Byrnes described in general terms the measures being taken by the joint counterterrorism team, and Sandor listened without interruption. “You’re uncharacteristically quiet,” Byrnes observed when he was finished.

“I’m not sure I buy it.”

“What does that mean?”

“I mean it’s been too easy. Like we’ve been following the breadcrumbs they’ve dropped along the path. I’m not sure I buy it,” he repeated. “Take Amendola, for instance. The guy disappears, the wife hasn’t heard a word, no one has seen him, so we’ve got to believe they removed him, right?”

“I’m listening.”

“Why kill him now? They’ve obviously been paying him, he apparently gave them the information they wanted. Why not just let him go home?”

“I would answer with the obvious,” Byrnes replied. “He might have a change of heart, maybe he was ready to blow the whistle on them.”

“True, but factor into the equation that he hasn’t done that up to now. Why would he suddenly expose himself to a long prison term? An attack of conscience? Not likely. The note to his wife shows he came to realize that these people mean business. They know where he lives, where his family lives. It sounds to me like a man who was afraid, not a guy who was going to turn on them.”

“So what’re you saying?”

“I’m not sure, but let’s think it through. By making him disappear it became a certainty that within a day or two people would be looking for him. Questions would be asked. The cash might even turn up. Or he might have left something behind, one of those ‘Open in the event someone blows my brains out’ notes.”

“Which he did.”

“Not exactly, but pretty close. It was enough to make it clear he was no Boy Scout, and that someone was obviously paying him a lot of green for information on the refinery’s security systems.”

“And you think the fact that it all came to light was intentional.”

“I think, as Sun Tzu taught us, you must never underestimate your enemy. These terrorists are animals, but they’re savagely clever animals. They wouldn’t take Amendola down without purpose. Or without considering the consequences.”

Byrnes mulled it over. “So, if they left Amendola alive…”

“They would have actually bought more time,” Sandor finished the thought. “They could have even held him, let him call his wife to say he had to go out of town for two days. She would have been angry, but she wouldn’t have started calling around to report him missing.”

“I suppose not.”

“Add this to what that dying terrorist told Lieutenant Vauchon that night at Fort Oscar. Not to mention the airliner they took out in St. Maarten. And what about the story our friend Jaber is spinning, letting the line out a little at a time?”

“Jaber,” Byrnes repeated.

“It’s all too pat for my taste.”

“Which leaves us where?”

“We’ve got to continue making preparations for Baytown.” Sandor drew a deep breath. “But it also leaves us looking for their secondary target.”

Byrnes was quiet for a moment. “I see your point. That would be a typical Adina ploy.”

“Exactly. Misdirection.”

“And what about Jaber?”

“I think it may be time to grant his wish and cut him loose.
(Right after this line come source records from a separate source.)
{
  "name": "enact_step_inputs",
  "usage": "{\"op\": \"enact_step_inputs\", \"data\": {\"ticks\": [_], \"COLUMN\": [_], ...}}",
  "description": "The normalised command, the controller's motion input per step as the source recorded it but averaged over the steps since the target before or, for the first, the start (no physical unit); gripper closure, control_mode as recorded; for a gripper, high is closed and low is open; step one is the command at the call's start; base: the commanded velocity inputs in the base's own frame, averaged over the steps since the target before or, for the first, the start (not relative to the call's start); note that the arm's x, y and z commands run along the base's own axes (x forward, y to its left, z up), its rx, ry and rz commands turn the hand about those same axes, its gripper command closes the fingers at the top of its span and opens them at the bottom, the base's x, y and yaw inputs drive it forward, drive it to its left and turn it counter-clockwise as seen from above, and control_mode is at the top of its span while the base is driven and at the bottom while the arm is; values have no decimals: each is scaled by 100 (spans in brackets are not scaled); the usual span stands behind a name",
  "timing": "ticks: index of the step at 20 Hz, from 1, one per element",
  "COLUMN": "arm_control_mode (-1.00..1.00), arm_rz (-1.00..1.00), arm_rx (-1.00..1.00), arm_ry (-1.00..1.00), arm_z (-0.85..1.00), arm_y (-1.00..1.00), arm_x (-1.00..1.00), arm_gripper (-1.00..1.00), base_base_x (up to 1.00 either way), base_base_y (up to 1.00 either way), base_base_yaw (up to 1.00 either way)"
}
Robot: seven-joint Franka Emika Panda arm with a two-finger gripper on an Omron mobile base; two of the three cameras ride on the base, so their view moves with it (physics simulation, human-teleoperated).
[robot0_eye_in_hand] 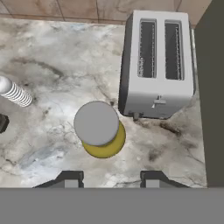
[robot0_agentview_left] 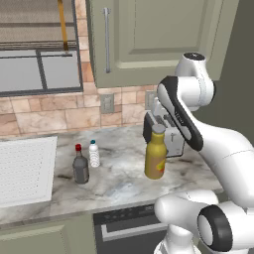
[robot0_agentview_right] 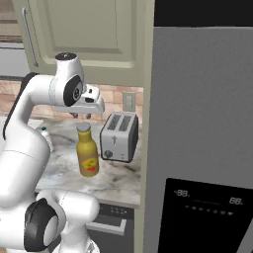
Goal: Place the drinks on the dining counter in a tight cluster.
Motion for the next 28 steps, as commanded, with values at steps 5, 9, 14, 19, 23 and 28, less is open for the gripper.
{"op": "enact_step_inputs", "data": {"ticks": [5, 9, 14, 19, 23, 28], "arm_control_mode": [-100, -100, -100, -100, -100, -100], "arm_rz": [0, 0, 0, 0, 0, 0], "arm_rx": [0, 0, 0, 0, 0, 0], "arm_ry": [2, 10, 20, 16, 12, 0], "arm_z": [-4, -3, -7, -9, -26, -55], "arm_y": [0, 0, 0, 0, 7, 2], "arm_x": [-4, -1, 8, 2, 0, 0], "arm_gripper": [-100, -100, -100, -100, -100, -100], "base_base_x": [0, 0, 0, 0, 0, 0], "base_base_y": [0, 0, 0, 0, 0, 0], "base_base_yaw": [0, 0, 0, 0, 0, 0]}}
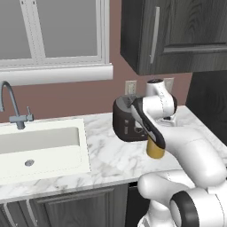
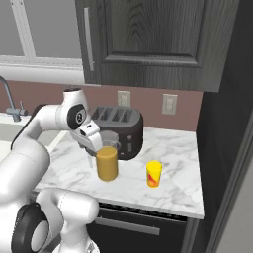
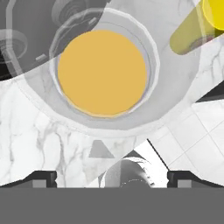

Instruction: Place the pitcher and cup on the dining counter for serving.

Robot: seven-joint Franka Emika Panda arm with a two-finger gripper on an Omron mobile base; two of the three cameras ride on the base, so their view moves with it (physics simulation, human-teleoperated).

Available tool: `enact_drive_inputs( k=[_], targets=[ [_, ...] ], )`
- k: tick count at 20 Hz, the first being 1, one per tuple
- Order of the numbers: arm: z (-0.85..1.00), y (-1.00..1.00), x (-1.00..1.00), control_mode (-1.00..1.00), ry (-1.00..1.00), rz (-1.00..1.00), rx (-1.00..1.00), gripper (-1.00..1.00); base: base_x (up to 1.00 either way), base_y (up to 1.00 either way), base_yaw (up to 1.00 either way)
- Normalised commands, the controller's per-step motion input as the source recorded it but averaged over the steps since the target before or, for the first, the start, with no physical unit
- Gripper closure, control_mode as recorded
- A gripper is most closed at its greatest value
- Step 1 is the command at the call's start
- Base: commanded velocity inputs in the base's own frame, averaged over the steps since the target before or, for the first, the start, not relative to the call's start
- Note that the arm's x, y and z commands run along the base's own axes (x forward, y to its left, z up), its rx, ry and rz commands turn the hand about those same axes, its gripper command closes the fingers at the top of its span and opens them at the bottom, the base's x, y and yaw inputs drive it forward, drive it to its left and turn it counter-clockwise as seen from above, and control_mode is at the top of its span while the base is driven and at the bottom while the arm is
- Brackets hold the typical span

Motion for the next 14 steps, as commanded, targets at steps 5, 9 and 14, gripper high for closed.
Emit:
enact_drive_inputs(
  k=[5,9,14],
  targets=[
    [-0.01,0.0,0.17,-1.0,0.0,-0.04,0.0,-1.0,0.0,0.0,0.0],
    [-0.09,0.0,0.2,-1.0,0.0,-0.03,0.0,-1.0,0.0,0.0,0.0],
    [-0.1,0.0,0.27,-1.0,0.0,-0.03,0.0,-1.0,0.0,0.0,0.0]
  ],
)
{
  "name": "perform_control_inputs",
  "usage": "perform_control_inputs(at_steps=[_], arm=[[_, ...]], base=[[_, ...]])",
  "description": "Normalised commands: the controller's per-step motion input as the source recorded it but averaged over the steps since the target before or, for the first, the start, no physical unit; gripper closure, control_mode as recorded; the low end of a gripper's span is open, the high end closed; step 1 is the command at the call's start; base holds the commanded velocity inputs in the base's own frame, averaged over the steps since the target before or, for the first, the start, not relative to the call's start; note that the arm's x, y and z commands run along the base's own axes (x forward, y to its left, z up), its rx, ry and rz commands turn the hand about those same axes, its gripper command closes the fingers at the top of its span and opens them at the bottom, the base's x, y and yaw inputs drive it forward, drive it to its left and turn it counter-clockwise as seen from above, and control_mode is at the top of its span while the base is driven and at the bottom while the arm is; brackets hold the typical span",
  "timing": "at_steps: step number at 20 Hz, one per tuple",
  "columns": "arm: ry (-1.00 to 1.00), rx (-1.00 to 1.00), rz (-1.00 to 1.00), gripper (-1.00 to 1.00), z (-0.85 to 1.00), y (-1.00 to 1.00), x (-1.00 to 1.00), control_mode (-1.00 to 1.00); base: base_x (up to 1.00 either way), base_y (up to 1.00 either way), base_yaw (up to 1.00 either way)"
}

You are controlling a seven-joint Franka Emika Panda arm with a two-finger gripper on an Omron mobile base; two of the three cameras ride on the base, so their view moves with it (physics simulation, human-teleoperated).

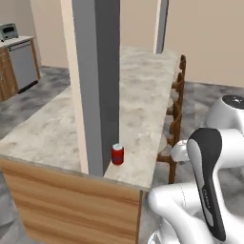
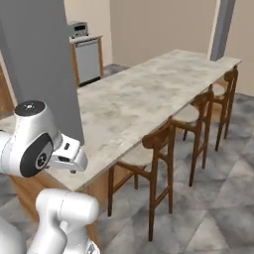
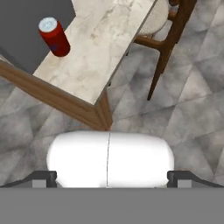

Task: Four empty soda cans are scattered around the kitchen. Gather all the cans and cluster them next to the stove for recycling.

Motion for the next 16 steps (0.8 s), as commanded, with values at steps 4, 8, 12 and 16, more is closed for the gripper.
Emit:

He wants to see the missus so badly, let him go.”

“He’s a political detainee, Sandor.”

“He’s a murderer, and he’s counting on Uncle Sam’s generous nature to protect him. Don’t be fooled by his polished act. He’s a terrorist, sir, remember that.”

Byrnes was in no mood to debate ethics with Sandor, who was colorblind when it came to discerning shades of gray. “Tell me what the hell you’re doing with the girl.”

“What girl?”

“You can’t jeopardize the lives of our men.”

“As if I ever would,” Sandor bristled. “Look sir, Hwang may be up to his neck in something that could cost the lives of thousands of people, so you know damn well that we’re not dealing him away until we clean this up. You also know I’m totally loyal to my men, but for now no one is going anywhere.”

For once Byrnes backed off. “All right,” he said, “but you better be ready with an explanation…”

“I am, believe me.”

“You mean that article in the paper?”

“That’s part of it. The more public this becomes, the more likely Kim will deal for Hwang alone. He couldn’t lose face by admitting he wanted this girl as part of the trade.”

“So that’s why you threatened the reporter?”

Sandor did not answer. “Baytown is on high alert. Tell them in D.C. they need to start thinking about a secondary target, sir. That’s what I’ll be doing down here.”